[Opening DATASET EXTRACT section]

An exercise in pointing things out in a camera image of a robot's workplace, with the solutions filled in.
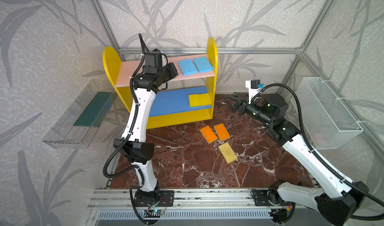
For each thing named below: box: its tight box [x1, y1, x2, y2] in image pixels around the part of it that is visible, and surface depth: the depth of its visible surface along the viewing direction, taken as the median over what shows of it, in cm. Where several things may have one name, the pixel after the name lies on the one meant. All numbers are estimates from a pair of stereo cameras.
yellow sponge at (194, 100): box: [188, 93, 201, 108], surface depth 98 cm
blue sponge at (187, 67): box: [178, 58, 198, 76], surface depth 78 cm
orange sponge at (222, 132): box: [213, 123, 231, 141], surface depth 99 cm
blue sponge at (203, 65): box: [193, 56, 214, 74], surface depth 79 cm
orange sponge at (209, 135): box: [199, 125, 218, 144], surface depth 99 cm
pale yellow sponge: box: [218, 142, 238, 164], surface depth 90 cm
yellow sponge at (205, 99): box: [198, 93, 212, 106], surface depth 98 cm
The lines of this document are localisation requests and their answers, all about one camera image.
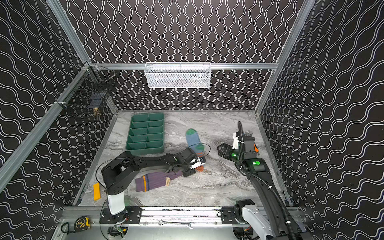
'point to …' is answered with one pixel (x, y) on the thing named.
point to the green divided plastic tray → (146, 133)
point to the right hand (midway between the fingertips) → (224, 149)
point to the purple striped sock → (153, 180)
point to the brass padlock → (95, 111)
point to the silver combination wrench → (161, 222)
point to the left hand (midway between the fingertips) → (198, 170)
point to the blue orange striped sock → (194, 142)
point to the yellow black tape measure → (82, 223)
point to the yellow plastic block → (97, 191)
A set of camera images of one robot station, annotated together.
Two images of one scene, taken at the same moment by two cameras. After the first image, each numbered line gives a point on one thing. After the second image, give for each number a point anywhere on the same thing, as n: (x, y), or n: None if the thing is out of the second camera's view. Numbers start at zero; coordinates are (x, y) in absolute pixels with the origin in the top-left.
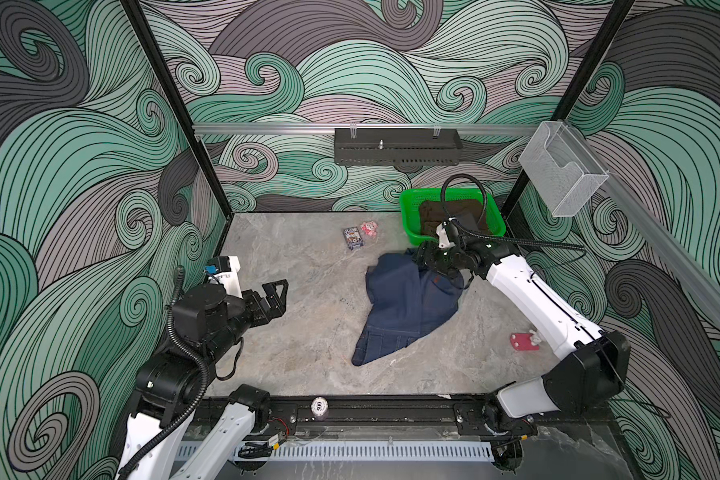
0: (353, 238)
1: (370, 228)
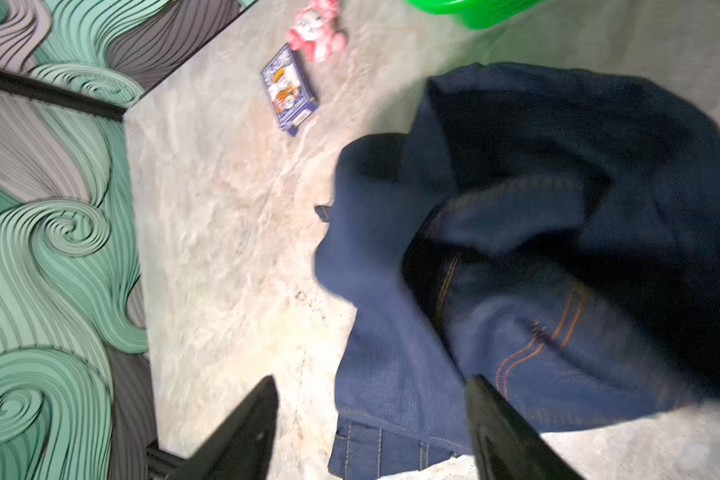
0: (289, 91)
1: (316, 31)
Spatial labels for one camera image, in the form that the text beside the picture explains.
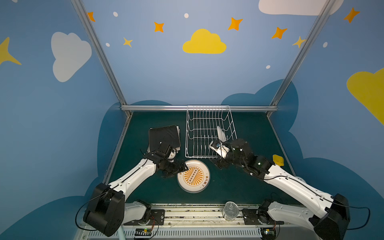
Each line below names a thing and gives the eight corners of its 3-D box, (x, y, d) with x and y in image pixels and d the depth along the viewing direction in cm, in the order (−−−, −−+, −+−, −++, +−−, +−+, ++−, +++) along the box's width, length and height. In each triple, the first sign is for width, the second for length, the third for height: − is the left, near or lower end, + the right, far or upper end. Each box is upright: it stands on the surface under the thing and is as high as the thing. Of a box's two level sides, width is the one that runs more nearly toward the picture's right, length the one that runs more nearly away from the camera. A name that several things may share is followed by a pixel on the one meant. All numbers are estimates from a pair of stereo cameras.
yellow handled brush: (273, 164, 97) (275, 162, 95) (272, 157, 101) (274, 154, 98) (281, 166, 96) (284, 164, 94) (281, 159, 100) (283, 156, 97)
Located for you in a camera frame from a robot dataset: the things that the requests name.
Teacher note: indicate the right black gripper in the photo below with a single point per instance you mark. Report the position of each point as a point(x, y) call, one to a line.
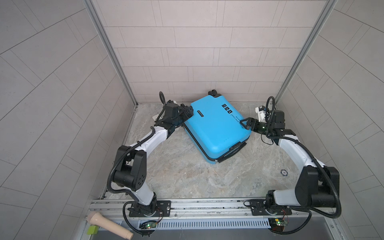
point(251, 121)

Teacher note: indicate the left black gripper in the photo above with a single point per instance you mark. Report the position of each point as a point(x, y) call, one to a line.
point(189, 115)

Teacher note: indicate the left circuit board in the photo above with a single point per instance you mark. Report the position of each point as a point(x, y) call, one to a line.
point(148, 225)

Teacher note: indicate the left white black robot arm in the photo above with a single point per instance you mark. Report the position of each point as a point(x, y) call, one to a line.
point(129, 172)

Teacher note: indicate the right circuit board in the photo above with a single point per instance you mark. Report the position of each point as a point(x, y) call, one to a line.
point(278, 224)

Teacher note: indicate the circuit board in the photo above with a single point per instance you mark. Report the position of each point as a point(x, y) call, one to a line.
point(148, 225)
point(278, 224)

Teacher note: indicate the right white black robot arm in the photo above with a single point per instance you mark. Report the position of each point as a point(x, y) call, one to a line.
point(318, 186)

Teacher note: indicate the blue suitcase with black lining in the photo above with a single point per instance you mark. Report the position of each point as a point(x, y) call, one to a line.
point(215, 128)

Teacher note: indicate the green block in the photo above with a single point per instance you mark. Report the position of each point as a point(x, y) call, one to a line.
point(93, 230)

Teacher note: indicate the beige cylinder handle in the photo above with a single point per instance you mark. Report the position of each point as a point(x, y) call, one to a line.
point(96, 218)

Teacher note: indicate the white remote control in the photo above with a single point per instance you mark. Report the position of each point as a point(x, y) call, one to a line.
point(155, 117)

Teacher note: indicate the aluminium mounting rail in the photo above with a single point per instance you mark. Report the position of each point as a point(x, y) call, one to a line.
point(210, 208)

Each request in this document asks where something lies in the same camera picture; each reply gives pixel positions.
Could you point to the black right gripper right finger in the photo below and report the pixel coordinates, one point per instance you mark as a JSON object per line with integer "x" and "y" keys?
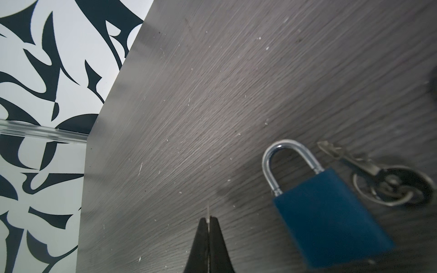
{"x": 219, "y": 260}

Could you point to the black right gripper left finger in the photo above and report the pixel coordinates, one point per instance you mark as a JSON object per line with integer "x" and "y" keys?
{"x": 198, "y": 260}

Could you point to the blue padlock key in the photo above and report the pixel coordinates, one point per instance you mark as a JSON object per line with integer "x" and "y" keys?
{"x": 388, "y": 185}

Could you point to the blue padlock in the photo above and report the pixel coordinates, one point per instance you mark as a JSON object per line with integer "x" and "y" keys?
{"x": 329, "y": 224}

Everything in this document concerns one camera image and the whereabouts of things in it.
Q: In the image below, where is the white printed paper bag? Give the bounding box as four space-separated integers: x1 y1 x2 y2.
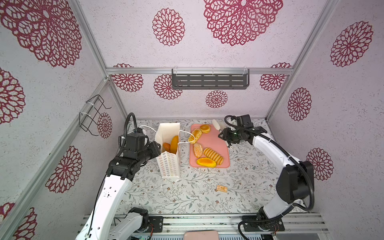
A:
140 123 195 179

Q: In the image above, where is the yellow corn-shaped bread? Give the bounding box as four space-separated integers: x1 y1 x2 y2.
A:
188 129 203 144

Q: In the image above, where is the triangular sandwich bread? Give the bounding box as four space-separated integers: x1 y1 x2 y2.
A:
163 143 171 153

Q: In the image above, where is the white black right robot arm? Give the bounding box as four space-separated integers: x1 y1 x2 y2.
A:
218 127 315 232

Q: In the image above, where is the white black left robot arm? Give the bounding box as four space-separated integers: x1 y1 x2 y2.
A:
76 142 161 240

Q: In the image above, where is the ridged long golden bread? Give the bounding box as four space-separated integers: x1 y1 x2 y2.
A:
204 148 224 165

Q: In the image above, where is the yellow orange oval bread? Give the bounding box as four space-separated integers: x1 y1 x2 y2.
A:
197 158 217 168

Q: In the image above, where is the small round yellow bun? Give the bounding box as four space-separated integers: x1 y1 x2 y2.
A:
200 125 211 134

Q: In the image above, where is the pink rectangular tray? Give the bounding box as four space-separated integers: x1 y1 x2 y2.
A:
189 124 230 169

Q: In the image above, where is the small tan cracker block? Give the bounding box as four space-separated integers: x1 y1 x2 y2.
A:
216 185 228 193

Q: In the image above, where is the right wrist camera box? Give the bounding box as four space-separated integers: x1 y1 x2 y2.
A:
235 115 267 134

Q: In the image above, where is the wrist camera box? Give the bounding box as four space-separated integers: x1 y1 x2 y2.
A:
119 128 149 152
235 115 267 134

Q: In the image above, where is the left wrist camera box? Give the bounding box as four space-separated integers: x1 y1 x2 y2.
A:
119 128 149 152

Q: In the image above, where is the dark grey wall shelf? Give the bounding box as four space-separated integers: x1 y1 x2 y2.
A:
171 69 250 90

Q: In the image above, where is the black wire wall rack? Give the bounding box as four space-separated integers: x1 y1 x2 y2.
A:
78 95 111 137

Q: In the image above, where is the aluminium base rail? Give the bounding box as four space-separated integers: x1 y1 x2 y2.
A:
111 213 329 240

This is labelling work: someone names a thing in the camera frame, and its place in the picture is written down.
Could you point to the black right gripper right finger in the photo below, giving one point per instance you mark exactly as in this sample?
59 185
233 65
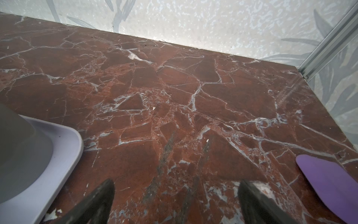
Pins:
257 208

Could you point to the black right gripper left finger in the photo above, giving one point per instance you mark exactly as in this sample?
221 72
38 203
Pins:
93 209

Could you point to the grey ceramic mug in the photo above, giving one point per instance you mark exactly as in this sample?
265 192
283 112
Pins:
25 153

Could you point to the lavender plastic tray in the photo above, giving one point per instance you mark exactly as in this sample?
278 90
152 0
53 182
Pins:
30 206

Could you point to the purple silicone spatula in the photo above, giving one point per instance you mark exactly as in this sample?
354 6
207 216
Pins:
333 185

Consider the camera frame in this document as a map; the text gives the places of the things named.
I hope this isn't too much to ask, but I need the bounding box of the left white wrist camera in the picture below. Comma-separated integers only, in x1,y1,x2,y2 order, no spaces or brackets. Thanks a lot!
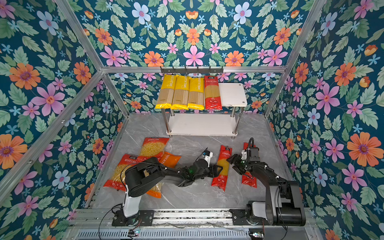
202,150,213,166

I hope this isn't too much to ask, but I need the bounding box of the red spaghetti pack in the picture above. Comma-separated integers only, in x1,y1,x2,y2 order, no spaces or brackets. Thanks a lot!
204,76,223,111
212,145,232,191
242,143,257,189

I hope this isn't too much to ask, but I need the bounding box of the white two-tier shelf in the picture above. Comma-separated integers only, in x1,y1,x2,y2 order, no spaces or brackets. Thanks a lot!
162,83,248,138

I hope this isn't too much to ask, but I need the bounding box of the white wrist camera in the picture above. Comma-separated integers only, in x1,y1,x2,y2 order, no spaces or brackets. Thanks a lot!
241,150,248,162
202,150,213,166

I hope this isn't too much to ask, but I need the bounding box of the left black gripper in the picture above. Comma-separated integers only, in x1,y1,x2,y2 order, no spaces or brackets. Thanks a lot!
194,162,225,181

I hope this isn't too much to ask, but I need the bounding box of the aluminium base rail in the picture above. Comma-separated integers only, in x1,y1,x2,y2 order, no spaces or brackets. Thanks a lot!
68,208,319,232

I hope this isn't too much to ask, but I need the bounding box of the metal hook rail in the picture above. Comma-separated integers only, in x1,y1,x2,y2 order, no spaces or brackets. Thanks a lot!
160,67,224,75

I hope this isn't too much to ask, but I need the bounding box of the red macaroni bag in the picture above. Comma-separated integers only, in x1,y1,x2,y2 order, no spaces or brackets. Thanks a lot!
139,138,170,160
104,154,141,191

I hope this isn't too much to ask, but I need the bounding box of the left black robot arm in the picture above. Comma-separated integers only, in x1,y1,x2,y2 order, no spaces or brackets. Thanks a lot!
112,157,223,227

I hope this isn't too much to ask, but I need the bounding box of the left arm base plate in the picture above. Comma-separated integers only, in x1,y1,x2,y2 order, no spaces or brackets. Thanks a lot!
112,210,155,227

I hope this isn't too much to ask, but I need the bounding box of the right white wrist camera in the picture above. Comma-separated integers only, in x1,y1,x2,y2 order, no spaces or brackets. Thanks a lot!
241,150,248,162

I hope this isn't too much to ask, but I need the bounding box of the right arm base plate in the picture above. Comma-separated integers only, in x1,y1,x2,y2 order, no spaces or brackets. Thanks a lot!
229,209,269,226

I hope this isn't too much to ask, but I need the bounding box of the white vented cable duct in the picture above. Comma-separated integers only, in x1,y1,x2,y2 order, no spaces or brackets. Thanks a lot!
75,229,251,240

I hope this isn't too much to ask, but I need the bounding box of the yellow spaghetti pack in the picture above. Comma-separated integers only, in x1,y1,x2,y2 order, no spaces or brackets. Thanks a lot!
155,75,177,109
171,76,190,110
187,78,205,111

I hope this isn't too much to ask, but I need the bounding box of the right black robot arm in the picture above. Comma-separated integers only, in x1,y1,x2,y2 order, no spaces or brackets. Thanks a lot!
227,147,306,227

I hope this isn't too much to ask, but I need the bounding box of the orange macaroni bag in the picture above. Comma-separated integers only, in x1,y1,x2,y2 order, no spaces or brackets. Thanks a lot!
145,151,182,199

[Closing DATASET EXTRACT section]

**EXERCISE BRIEF**
When a line in the material includes the word "plastic", copy it out.

**THE COMPLETED TASK**
point to the green divided plastic tray → (146, 133)
point to the yellow plastic block → (97, 191)
Could you point to the lavender plastic tray in the photo above, giving one point per instance you mark exactly as in this sample?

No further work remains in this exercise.